Anti-Cancer Properties of Cannabis in Mesothelioma

Anti-Cancer Properties of Cannabis in Mesothelioma

A new study from the University of Sydney showed that cannabis had some anti-cancer effects in mesothelioma.

Parts of the marijuana plant have been used for centuries to treat a wide variety of ailments. This includes cancers like pleural and peritoneal mesothelioma and cancer-related pain.

We have all heard of medical marijuana. Various states have either legalized its use for specific patients. Many are reviewing its legality for various diseases.

Cannabis and Mesothelioma Survival

Mesothelioma is a deadly disease with few treatment options. Alternative treatments consist of any approach considered non-conventional. This may include herbs, vitamins, minerals, and other natural non-toxic supplements.

When used with conventional approaches, these alternative modalities are often called “complementary.” Surveys suggest that over 70% of advanced cancer patients use some form of alternative or complementary therapy. But their use in mesothelioma is not well documented.

Researchers are looking at a specific medicine derived from the cannabis plant. Phytocannabinoids are interested in their anti-cancer properties. The two most common phytocannabinoids are cannabidiol (CBD) and cannabigerol (CBG).

Cannabis oil contains tetrahydracannabinol (THC) and cannabidiol (CBD). These ingredients have been shown to kill the mitochondria that mesothelioma cells need for energy.

A new study from the University of Sydney showed that CBD or CBG had some anti-cancer effects in mesothelioma. CBD and CBG also reduced mesothelioma cell migration and invasion.
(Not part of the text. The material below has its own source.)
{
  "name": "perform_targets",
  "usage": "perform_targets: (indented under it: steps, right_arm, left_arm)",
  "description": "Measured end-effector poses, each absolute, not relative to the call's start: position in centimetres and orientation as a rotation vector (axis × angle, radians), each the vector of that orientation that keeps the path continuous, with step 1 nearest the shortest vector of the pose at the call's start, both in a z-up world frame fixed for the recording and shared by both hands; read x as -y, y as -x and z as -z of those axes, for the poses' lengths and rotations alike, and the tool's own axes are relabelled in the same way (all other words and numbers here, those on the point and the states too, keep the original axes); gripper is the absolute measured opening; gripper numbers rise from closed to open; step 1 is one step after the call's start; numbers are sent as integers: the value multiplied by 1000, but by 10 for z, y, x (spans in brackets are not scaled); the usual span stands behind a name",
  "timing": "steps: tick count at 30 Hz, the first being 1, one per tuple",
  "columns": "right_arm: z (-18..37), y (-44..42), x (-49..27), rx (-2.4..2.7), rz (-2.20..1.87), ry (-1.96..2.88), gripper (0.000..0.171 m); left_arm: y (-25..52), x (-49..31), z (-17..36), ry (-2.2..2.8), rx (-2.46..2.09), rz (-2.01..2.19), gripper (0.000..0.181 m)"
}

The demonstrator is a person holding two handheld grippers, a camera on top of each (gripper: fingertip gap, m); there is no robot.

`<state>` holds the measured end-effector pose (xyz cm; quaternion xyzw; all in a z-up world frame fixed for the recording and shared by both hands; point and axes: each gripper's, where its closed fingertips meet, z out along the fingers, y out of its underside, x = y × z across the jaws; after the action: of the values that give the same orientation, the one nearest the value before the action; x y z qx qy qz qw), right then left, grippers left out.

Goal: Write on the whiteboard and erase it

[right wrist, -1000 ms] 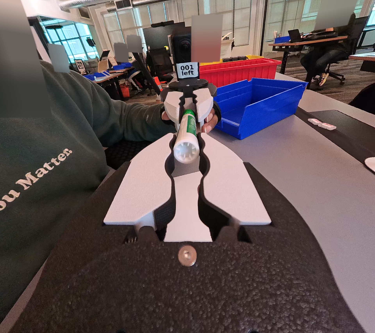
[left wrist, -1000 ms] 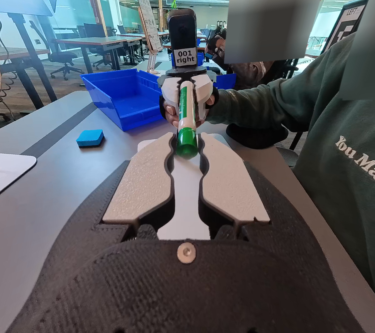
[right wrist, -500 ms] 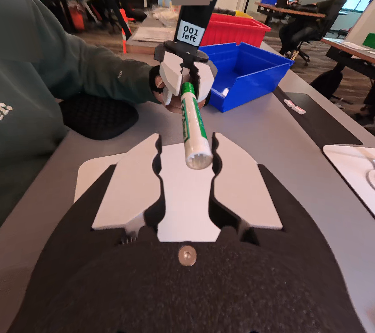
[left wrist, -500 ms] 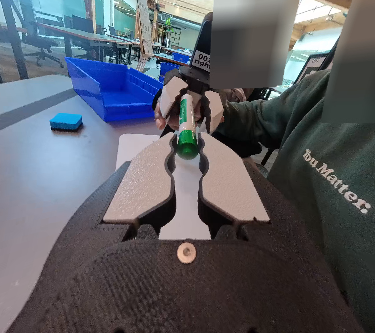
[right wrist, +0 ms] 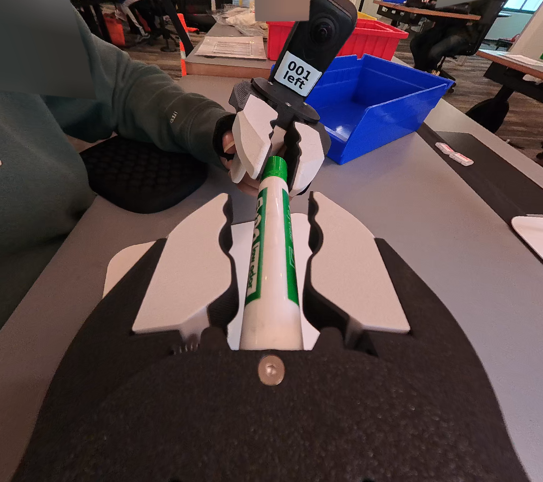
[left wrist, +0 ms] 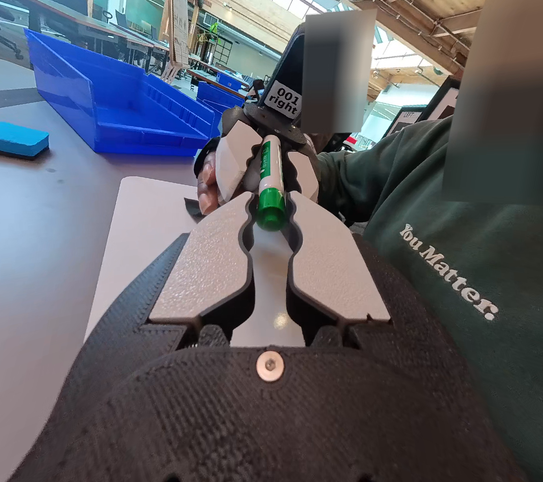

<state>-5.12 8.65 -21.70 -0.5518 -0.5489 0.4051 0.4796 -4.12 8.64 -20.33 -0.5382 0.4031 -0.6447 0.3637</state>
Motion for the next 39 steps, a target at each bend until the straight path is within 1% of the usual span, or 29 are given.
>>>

But, CBD and CBG were not able to increase survival in a rat model of mesothelioma. Researchers say this may be because of limitations in the drug delivery method.

Surviving Mesothelioma will continue to monitor the status of medical marijuana. And will stay updated on any changes that could affect mesothelioma treatment options.

Note: You should not use these treatments unless they are supervised by a licensed healthcare practitioner. Also, access to these agents may be regulated by various U.S. laws.


Colvin, Emily K., Amanda L. Hudson, Lyndsey L. Anderson, Ramyashree Prasanna Kumar, Iain S. McGregor, Viive M. Howell, and Jonathon C. Arnold. “An Examination of the Anti-Cancer Properties of Plant Cannabinoids in Preclinical Models of Mesothelioma.” Cancers 14, no. 15 (2022): 3813.